**Exercise instructions**
This exercise calls for the line with "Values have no", the line with "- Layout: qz", and all lines between them in the material below, output exactly and with no other lines.

**Listed entries**

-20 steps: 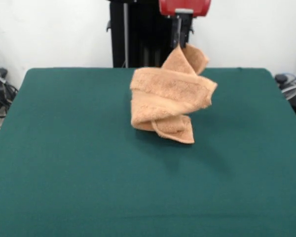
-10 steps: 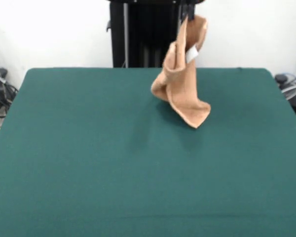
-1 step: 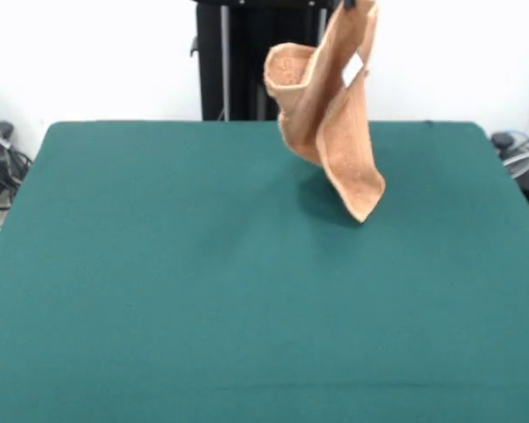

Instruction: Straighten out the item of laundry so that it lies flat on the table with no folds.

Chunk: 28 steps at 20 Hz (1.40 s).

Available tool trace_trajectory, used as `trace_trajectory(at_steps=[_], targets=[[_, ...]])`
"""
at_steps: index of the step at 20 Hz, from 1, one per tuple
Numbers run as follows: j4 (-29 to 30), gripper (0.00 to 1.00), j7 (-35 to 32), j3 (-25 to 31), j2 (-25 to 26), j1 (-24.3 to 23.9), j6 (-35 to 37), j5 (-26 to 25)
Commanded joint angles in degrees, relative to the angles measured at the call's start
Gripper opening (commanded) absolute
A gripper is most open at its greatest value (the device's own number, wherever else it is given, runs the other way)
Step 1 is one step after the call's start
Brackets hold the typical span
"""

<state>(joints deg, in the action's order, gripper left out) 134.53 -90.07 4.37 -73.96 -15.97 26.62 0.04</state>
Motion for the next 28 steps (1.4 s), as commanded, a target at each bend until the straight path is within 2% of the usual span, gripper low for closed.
trace_trajectory(at_steps=[1,7,18,24,28], targets=[[3.7,0.00,-7.0,0.1,-0.6,-0.1,2.1,2.3],[3.4,0.00,-6.3,-0.2,-0.8,-0.8,2.2,1.6],[2.9,0.00,-6.5,2.3,4.4,-2.9,-3.9,1.1],[4.4,0.00,-7.1,2.8,4.3,-2.6,-4.8,2.1],[6.6,0.00,-6.4,3.3,1.5,-2.2,-2.3,5.1]])
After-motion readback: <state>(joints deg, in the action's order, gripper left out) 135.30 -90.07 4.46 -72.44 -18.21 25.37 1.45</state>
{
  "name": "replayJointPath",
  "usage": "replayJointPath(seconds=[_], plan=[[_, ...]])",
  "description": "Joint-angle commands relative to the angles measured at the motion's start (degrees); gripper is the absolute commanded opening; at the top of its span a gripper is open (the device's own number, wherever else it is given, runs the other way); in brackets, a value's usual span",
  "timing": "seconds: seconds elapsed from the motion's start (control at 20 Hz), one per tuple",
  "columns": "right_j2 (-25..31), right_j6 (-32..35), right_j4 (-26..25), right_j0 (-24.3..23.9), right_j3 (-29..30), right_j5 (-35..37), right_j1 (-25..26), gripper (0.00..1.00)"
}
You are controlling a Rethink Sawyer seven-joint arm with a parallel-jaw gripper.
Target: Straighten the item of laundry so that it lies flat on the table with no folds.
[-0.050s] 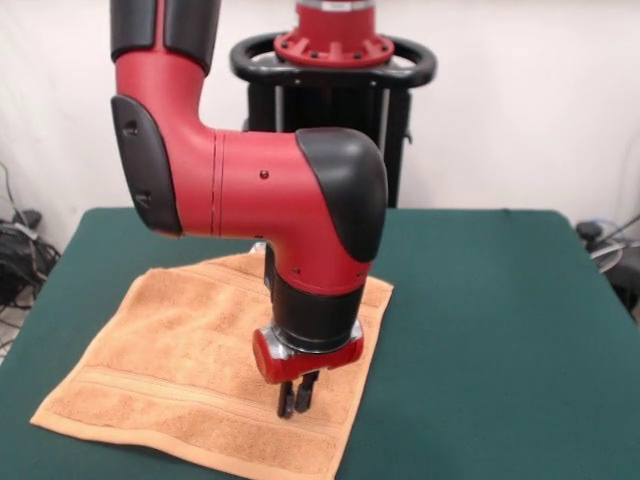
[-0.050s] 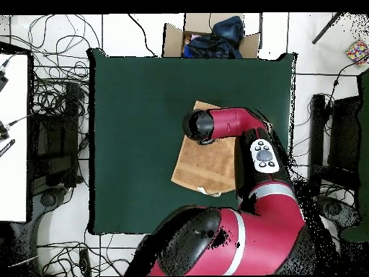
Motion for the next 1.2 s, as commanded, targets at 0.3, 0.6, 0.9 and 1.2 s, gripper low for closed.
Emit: replayJointPath(seconds=[0.3, 0.6, 0.9, 1.2], plan=[[-1.88, 16.04, 1.43, 1.17, 2.24, -13.64, 9.52, 0.0], [-3.82, 15.93, 3.07, 2.4, 1.34, -14.19, 9.67, 1.0], [-3.53, 13.64, 4.58, 2.22, 1.72, -11.04, 8.82, 1.0], [-2.71, 10.35, 5.16, 1.58, 2.02, -8.02, 7.72, 1.0]])
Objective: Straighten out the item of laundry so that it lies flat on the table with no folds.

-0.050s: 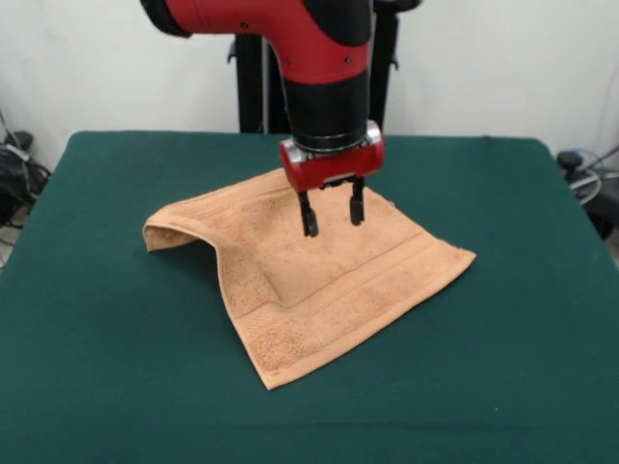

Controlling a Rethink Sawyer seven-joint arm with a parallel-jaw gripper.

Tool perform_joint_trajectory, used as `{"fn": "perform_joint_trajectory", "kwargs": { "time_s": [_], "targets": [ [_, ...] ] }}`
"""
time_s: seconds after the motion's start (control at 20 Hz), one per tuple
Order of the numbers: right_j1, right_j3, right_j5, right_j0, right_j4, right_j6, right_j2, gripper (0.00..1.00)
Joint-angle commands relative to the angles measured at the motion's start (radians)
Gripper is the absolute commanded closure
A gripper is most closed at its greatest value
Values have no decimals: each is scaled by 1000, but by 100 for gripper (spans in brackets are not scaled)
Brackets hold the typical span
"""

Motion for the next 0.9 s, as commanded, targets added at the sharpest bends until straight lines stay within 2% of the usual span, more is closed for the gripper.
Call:
{"fn": "perform_joint_trajectory", "kwargs": {
  "time_s": [0.05, 0.5, 0.9],
  "targets": [
    [66, 4, 17, -39, -67, 43, 17, 0],
    [33, 18, 36, -97, -119, 16, 29, 0],
    [-52, 88, 74, -180, -141, -10, 59, 0]
  ]
}}
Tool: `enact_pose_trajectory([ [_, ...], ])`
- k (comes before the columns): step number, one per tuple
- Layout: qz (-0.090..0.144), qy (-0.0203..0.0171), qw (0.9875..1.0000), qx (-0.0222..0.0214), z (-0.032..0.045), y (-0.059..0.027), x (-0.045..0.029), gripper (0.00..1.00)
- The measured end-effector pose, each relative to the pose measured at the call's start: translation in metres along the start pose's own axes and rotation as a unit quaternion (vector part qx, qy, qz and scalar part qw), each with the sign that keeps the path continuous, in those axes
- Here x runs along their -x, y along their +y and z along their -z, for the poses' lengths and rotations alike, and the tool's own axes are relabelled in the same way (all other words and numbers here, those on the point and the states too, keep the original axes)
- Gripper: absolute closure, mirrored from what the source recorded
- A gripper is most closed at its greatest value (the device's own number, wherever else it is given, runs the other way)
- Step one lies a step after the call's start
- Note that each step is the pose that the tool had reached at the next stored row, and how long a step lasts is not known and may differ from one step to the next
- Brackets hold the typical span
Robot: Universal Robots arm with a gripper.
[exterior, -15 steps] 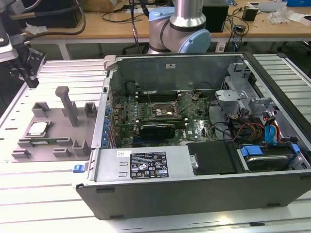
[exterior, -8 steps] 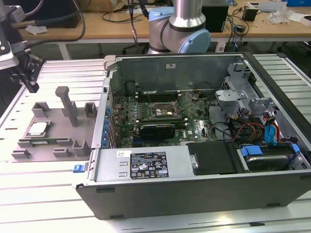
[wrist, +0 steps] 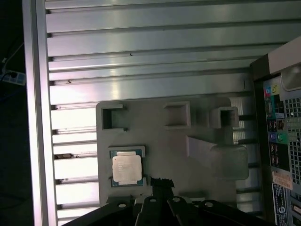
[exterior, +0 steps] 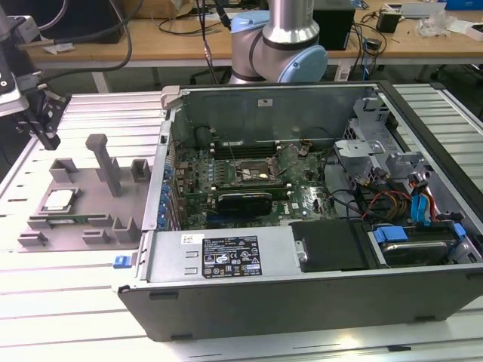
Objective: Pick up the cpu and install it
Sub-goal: 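Pick up the cpu and move it towards the insertion slot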
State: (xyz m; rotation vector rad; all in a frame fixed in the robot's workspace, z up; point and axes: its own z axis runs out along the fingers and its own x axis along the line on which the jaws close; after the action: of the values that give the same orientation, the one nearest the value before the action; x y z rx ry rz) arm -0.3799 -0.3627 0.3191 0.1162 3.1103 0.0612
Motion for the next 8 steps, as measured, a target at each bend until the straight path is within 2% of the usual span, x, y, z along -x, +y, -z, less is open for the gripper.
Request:
enact_pose_trajectory([
  [8,0.0,0.0,1.0,0.0,-0.0014,-0.0002,-0.0006,0.89],
])
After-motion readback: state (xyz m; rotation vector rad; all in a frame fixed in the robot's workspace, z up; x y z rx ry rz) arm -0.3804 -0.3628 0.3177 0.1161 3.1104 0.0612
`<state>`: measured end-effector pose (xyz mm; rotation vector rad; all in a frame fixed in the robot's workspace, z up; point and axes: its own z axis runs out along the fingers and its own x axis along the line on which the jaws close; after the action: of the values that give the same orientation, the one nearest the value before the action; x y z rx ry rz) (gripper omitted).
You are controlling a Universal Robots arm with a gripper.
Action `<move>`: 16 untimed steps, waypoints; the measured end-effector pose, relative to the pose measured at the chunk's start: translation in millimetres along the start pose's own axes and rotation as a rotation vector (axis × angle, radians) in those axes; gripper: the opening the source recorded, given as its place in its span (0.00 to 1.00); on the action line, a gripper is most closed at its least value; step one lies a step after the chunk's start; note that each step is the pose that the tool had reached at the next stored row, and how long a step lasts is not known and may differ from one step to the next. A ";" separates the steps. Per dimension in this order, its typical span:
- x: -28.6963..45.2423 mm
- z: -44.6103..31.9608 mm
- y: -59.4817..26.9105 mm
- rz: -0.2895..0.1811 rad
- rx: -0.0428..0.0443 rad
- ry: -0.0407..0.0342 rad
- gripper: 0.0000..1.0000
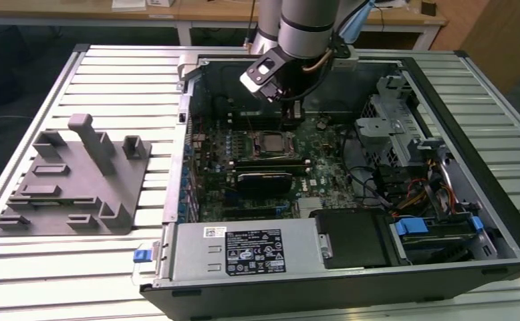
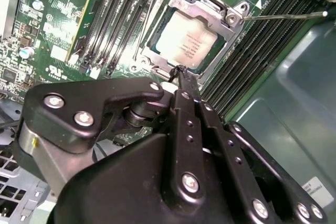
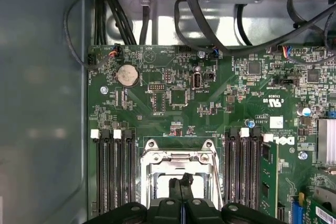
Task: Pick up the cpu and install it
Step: 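Close the cpu cover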
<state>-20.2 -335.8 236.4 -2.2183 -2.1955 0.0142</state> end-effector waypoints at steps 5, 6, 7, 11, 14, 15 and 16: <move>-1.0 1.9 -3.4 0.000 -0.0027 0.0001 0.11; -1.2 2.2 -4.5 0.000 -0.0033 0.0001 0.11; -1.3 2.6 -5.9 0.000 -0.0039 0.0002 0.11; -1.8 3.4 -10.4 0.000 -0.0062 0.0000 0.11; -1.8 3.4 -10.4 0.000 -0.0062 0.0001 0.11; -1.8 3.4 -10.5 0.000 -0.0063 0.0001 0.11; -1.8 3.4 -10.5 -0.002 -0.0062 0.0001 0.11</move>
<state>-30.8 -337.5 233.2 -2.2194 -2.2006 0.0073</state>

**Your response**
Values have no decimals: each is scaled by 1000, but by 100 for gripper (spans in brackets are not scaled)
Brackets hold the typical span
"""

Motion for the next 0.9 s, as commanded, targets added at the sharpest bends until straight lines stay within 2% of the usual span, more is closed for the gripper.
Call:
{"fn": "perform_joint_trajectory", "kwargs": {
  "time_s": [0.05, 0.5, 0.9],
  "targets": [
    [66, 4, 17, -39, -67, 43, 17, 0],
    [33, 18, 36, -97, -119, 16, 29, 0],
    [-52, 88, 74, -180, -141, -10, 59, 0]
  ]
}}
Tool: `enact_pose_trajectory([ [_, ...], ])`
- k (comes before the columns): step number, one per tuple
- Layout: qz (-0.090..0.144), qy (-0.0203..0.0171), qw (0.9875..1.0000), qx (-0.0222..0.0214), z (-0.032..0.045), y (-0.059..0.027), x (-0.045..0.029), gripper (0.00..1.00)

This exercise requires no further output.